_How to complete this task_
Give back all of the data exactly as written.

_Information shown_
↓
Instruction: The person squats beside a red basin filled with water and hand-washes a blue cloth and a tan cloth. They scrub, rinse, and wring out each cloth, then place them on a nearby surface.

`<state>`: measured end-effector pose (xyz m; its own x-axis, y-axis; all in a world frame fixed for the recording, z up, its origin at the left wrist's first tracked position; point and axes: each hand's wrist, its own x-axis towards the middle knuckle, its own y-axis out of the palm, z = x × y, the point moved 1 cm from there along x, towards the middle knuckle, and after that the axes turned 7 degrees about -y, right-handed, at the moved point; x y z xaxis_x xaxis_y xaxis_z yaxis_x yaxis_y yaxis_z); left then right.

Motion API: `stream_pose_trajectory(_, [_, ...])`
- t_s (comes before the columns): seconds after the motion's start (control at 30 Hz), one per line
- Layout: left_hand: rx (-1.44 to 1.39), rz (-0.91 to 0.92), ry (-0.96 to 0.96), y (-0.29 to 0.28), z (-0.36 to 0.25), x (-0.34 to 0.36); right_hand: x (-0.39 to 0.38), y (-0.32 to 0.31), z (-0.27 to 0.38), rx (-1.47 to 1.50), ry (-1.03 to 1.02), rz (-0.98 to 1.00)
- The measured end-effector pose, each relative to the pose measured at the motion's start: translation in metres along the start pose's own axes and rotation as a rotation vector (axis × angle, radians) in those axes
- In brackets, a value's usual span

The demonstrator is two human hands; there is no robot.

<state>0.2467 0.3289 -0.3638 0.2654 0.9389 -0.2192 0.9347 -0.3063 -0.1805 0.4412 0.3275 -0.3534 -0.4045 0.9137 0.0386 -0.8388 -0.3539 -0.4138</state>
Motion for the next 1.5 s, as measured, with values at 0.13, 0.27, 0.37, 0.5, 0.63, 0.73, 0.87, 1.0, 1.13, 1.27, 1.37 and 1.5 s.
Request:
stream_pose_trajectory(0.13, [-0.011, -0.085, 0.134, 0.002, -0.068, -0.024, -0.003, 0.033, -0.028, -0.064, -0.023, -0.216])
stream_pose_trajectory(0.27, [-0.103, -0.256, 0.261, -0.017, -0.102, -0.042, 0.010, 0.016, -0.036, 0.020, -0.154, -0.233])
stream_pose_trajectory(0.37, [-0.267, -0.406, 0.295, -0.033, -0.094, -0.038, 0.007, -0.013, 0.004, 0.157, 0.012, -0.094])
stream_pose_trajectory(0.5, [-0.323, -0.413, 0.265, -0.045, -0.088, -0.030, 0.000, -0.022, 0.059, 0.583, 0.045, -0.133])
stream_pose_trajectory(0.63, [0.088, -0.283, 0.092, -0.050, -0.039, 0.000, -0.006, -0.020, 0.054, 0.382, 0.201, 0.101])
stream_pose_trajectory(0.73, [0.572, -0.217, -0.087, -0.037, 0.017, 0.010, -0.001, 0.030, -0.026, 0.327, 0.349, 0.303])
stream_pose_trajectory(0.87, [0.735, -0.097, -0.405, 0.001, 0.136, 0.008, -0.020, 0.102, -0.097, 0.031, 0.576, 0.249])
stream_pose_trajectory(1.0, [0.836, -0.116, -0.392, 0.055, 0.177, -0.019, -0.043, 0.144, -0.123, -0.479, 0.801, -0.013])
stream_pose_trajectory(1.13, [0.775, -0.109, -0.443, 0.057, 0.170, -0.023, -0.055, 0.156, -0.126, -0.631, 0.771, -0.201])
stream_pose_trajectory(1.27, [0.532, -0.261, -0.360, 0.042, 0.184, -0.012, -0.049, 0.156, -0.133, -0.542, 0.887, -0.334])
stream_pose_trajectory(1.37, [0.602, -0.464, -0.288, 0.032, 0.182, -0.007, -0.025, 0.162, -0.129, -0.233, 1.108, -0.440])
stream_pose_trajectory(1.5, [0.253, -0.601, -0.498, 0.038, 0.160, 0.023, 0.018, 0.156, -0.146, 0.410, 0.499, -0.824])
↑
_The completed task_
Instruction: The person squats beside a red basin filled with water and hand-washes a blue cloth and a tan cloth. They scrub, rinse, and wring out each cloth, then place them on a nearby surface.

`<state>`: measured end-effector pose (xyz m; its own x-axis, y-axis; all in a world frame fixed for the recording, z up, its origin at the left wrist's first tracked position; point and axes: each hand's wrist, its own x-axis towards the middle knuckle, its own y-axis out of the palm, z = x × y, the point moved 1 cm from there along x, towards the middle knuckle, and after that the axes turned 7 degrees about -y, right-handed, at the moved point; x y z xaxis_x xaxis_y xaxis_z yaxis_x yaxis_y yaxis_z); left then right.

Motion API: `stream_pose_trajectory(_, [_, ...])`
- t_s (comes before the columns): seconds after the motion's start (control at 30 Hz), one per line
- Layout: left_hand: rx (-1.44 to 1.39), rz (-0.91 to 0.92), ry (-0.96 to 0.96), y (-0.29 to 0.28), z (-0.36 to 0.25), x (-0.34 to 0.36); right_hand: x (-0.39 to 0.38), y (-0.32 to 0.31), z (-0.27 to 0.38), rx (-1.47 to 1.50), ry (-1.03 to 1.02), rz (-0.98 to 1.00)
- The measured end-effector pose, each relative to the pose measured at the motion's start: translation in metres along the start pose's own axes and rotation as a rotation vector (axis × angle, radians) in those axes
- In brackets, a value's usual span

The demonstrator is two human hands; there is no robot.

<state>0.2467 0.3289 -0.3638 0.2654 0.9389 -0.2192 0.9347 -0.3063 -0.1805 0.4412 0.3275 -0.3534 -0.4045 0.9137 0.0386 -0.8388 -0.3539 -0.4138</state>
Motion for the next 1.5 s, as measured, with values at 0.13, 0.27, 0.37, 0.5, 0.63, 0.73, 0.87, 1.0, 1.13, 1.27, 1.37 and 1.5 s.
Request:
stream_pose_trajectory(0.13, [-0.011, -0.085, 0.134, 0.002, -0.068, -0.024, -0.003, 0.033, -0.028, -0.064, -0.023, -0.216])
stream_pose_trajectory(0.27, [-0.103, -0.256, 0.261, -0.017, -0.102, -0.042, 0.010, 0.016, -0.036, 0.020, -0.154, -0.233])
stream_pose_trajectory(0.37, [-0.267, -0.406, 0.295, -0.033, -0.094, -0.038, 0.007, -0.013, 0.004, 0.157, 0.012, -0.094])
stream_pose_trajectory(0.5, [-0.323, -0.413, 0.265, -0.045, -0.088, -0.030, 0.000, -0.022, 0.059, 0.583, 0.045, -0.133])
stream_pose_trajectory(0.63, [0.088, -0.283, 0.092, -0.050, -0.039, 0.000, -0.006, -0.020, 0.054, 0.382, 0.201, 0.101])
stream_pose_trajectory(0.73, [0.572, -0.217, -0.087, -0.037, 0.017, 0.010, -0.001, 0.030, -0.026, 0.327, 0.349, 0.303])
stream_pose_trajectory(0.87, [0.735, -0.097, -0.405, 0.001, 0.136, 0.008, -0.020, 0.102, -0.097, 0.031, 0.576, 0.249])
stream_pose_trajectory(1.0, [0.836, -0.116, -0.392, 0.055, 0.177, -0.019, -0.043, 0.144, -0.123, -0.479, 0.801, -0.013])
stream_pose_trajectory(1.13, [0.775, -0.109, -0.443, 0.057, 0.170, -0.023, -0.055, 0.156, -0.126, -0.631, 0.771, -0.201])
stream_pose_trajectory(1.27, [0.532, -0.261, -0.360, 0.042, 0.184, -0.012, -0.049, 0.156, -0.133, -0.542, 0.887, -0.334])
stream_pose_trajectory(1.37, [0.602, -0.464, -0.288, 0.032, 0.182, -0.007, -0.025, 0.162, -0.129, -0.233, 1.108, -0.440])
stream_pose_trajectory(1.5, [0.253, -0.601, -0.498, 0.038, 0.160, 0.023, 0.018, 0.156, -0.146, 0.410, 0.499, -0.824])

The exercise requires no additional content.